Tels Alain Bashung : de l’hommage à l’héritage (Avril 2011-Barclay)

Publié le 06 mai 2011 par Routedenuit

C’était il y a un peu plus de deux ans maintenant. Le 14 mars 2009, Alain Bashung avait soufflé ses dernières volutes, emportant avec lui un pan entier de ce que la musique française avait pu faire de mieux jusqu’alors. L’histoire venait de prendre un virage, de ceux qu’on n’a pas vraiment le temps d’anticiper. En 2011, Barclay, le dernier label de Bashung propose à douze artistes francophones de reprendre un de ses titres sur une compilation hommage.


Je me souviens de scepticisme quand les premiers noms sont sortis. On parlait à l’époque des BB Brunes, de Raphaël, de Gaëtan Roussel… mais aussi de Christophe, de Stephan Eicher ou de Keren Ann. Je naviguais donc entre une espèce d’angoisse non dissimulée, et une certaine curiosité. Une curiosité de voir ce que ces gens qui l’avaient fréquenté de plus ou moins loin feraient de cet héritage. L’angoisse de me dire que Bashung ne serait plus jamais chanté par lui-même… Tous ces hommages qui fleurissent en musique à la mort des idoles me laissent généralement un goût amer, parce que ce n’est ni plus ni moins qu’un moyen de renflouer les caisses d’une industrie qui se laisse mourir, enfermée dans ses contradictions. Mais passons, nous sommes là pour parler de musique.

Cette compilation était particulièrement attendue pour beaucoup de raisons, mais particulièrement parce qu’elle proposait le dernier morceau enregistré par Noir Désir, avant que le groupe ne se sépare. D’autre part, on peut aussi retrouver cette fameuse « nouvelle génération », qui rencontre un certain succès tout en collaborant régulièrement avec les plus vieux.

TELS ALAIN BASHUNG

1. Aucun express, Noir Désir
2. J’passe pour une caravane, Gaétan Roussel
3. Madame rêve, -M-
4. Ma petite entreprise, Benjamin Biolay
5. Je fume pour oublier que tu bois, Keren Ann
6. Angora, Vanessa Paradis
7. Volutes, Stephan Eicher
8. 2043, Dionysos
9. Alcaline, Christophe
10. Gaby oh Gaby, BB Brunes
11. Osez Joséphine, Miossec
12. Apiculteur, Raphael

Parmi les grandes réussites de ce disque, on retiendra Christophe, Noir Désir et Stephan Eicher.
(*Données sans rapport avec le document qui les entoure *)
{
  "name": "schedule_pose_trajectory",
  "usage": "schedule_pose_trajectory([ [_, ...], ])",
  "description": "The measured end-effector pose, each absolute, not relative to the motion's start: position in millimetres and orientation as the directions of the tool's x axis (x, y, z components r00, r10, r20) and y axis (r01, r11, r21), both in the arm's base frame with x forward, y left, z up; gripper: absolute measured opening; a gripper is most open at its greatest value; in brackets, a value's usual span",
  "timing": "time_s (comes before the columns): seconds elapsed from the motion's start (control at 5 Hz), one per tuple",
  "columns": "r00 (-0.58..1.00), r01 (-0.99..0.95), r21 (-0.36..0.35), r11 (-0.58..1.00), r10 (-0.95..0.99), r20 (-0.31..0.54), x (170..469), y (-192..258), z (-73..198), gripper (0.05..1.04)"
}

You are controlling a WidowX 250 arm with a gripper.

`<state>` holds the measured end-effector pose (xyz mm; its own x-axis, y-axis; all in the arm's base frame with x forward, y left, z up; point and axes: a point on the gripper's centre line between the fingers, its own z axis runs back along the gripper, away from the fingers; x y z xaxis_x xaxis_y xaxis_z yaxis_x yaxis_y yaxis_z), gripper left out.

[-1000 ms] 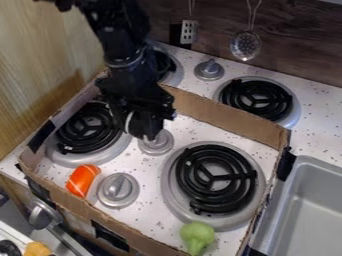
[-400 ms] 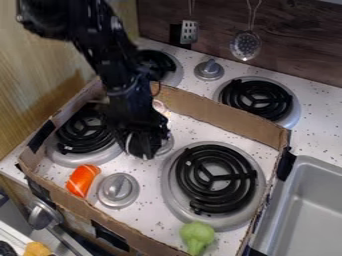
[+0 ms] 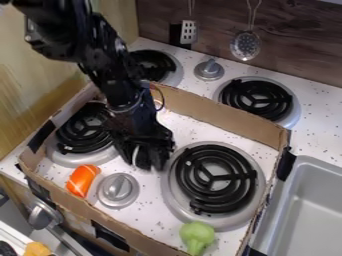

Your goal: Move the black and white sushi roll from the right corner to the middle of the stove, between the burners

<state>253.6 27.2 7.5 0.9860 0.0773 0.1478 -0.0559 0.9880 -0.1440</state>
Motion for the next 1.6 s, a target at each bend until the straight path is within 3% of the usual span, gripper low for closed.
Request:
schedule_pose_trajectory([
  [0.4,0.988,-0.061,-0.108,0.992,0.075,0.132,252.2,21.0,8.9,0.998],
  [0.8,0.986,-0.056,-0.023,0.998,0.059,0.155,248.3,21.5,48.4,0.998],
  [1.6,0.994,0.048,-0.039,0.998,-0.044,0.097,249.1,12.6,117.9,0.998],
])
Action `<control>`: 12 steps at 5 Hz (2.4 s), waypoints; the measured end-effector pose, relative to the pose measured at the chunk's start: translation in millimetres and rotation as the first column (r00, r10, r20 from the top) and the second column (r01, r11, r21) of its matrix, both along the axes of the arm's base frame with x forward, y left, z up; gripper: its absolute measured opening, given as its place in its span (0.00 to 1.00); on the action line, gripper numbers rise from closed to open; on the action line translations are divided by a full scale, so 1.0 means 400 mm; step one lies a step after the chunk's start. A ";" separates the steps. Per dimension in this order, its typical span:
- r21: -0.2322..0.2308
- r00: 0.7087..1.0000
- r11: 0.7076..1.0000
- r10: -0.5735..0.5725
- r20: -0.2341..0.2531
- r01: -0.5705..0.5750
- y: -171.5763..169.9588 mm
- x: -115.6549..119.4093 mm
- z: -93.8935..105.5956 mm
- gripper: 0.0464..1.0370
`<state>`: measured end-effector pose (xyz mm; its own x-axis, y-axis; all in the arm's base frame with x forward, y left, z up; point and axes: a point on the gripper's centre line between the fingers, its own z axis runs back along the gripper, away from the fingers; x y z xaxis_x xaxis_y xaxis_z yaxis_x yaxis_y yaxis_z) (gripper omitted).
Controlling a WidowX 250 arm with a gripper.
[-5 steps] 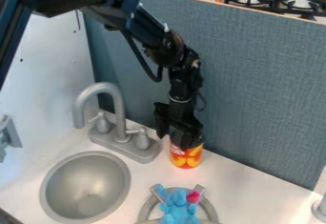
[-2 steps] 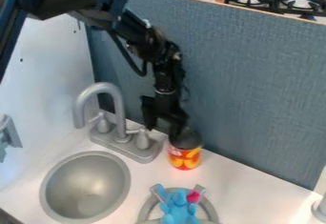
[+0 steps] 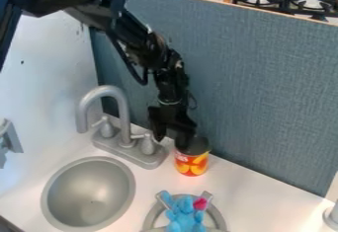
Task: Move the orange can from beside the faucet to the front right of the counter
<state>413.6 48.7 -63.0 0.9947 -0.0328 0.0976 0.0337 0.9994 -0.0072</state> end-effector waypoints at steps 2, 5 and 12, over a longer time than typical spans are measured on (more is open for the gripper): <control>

Alcaline par Christophe est sans doute le titre le plus émouvant de l’album tant on retrouve cette atmosphère inquiétante-envoutante de l’album Novice, sorti en 1989, qui allait marquer le début d’un nouvel élan dans la carrière de Bashung. L’élan qui le mènerait vers la violence et l’euphorie de Fantaisie Militaire et la noirceur de l’Imprudence. La voix de Christophe sur ce texte rappelle nécessairement les grandes heures de celui qui a été un des meilleurs amis de Bashung au début… Aucun Express est le dernier titre que Noir Désir a enregistré avant de se séparer. On retrouve une forme de solennité, entremêlée d’une sobriété quasi-austère qui convient parfaitement à cette messe que chante Bertrand Cantat à cet artiste qui l’a tant inspiré. Pour finir, Stephan Eicher reprend Volutes, avec ces chevaux haletants que l’on imaginait courir dans un désert de vide. Il a le charme de l’étranger qui s’aventure sur les terres d’un autre, avec ce respect coutumier qui l’a probablement incité à observer, reproduire puis s’approprier l’univers de Bashung, pour en faire un morceau délicieux.
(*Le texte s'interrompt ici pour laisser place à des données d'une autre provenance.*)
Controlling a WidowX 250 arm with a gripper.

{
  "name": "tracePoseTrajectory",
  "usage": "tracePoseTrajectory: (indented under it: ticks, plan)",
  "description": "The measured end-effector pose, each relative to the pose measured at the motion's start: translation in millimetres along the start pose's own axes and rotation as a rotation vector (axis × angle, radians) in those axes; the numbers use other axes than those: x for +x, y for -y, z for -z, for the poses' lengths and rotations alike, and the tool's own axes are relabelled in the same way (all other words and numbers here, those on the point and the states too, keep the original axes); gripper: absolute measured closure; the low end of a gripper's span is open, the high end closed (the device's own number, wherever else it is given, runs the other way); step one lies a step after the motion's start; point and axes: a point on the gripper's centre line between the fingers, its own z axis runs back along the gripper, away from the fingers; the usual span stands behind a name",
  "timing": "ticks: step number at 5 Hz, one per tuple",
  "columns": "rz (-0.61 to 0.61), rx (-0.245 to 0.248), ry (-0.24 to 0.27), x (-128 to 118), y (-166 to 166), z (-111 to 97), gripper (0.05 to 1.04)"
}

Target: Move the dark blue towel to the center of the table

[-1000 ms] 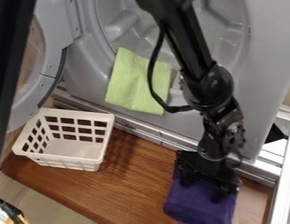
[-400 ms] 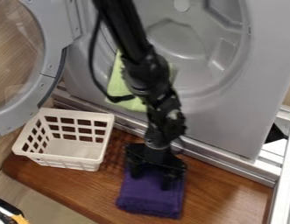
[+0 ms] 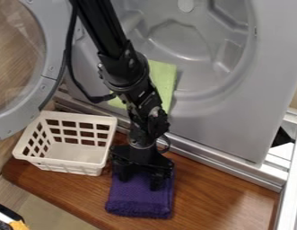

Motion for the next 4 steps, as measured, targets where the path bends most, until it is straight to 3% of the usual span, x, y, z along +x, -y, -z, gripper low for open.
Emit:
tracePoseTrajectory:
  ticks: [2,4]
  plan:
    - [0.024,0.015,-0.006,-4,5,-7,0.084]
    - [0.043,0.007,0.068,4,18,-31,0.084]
Les reprises de Keren Ann, Biolay, Dionysos et Vanessa Paradis ne sont pas franchement bouleversantes même si elles sont relativement efficaces dans ce qu’elles proposent. Elles ne sont pas d’une originalité transcendante même si Keren Ann tire son épingle du lot, en proposant une reprise efficace du sulfureux Je Fume Pour Oublier Que Tu Bois, surfant sur les inspirations électro de son récent album 101.

Pour finir sur une note un peu moins positive, -M- est relativement stressant sur le cultissime Madame Rêve en imposant comme à son habitude des fioritures dont on doute de l’utilité. D’autre part, Raphaël passe complètement à côté de l’Apiculteur en proposant une reprise parfaitement anonyme et sans saveur. Mais le pire arrive avec Gaëtan Roussel, qui chante une version de J’Passe Pour Une Caravane pour le moins exaspérante tant elle manque de subtilité.

Tels Bashung est en libre-écoute sur Deezer.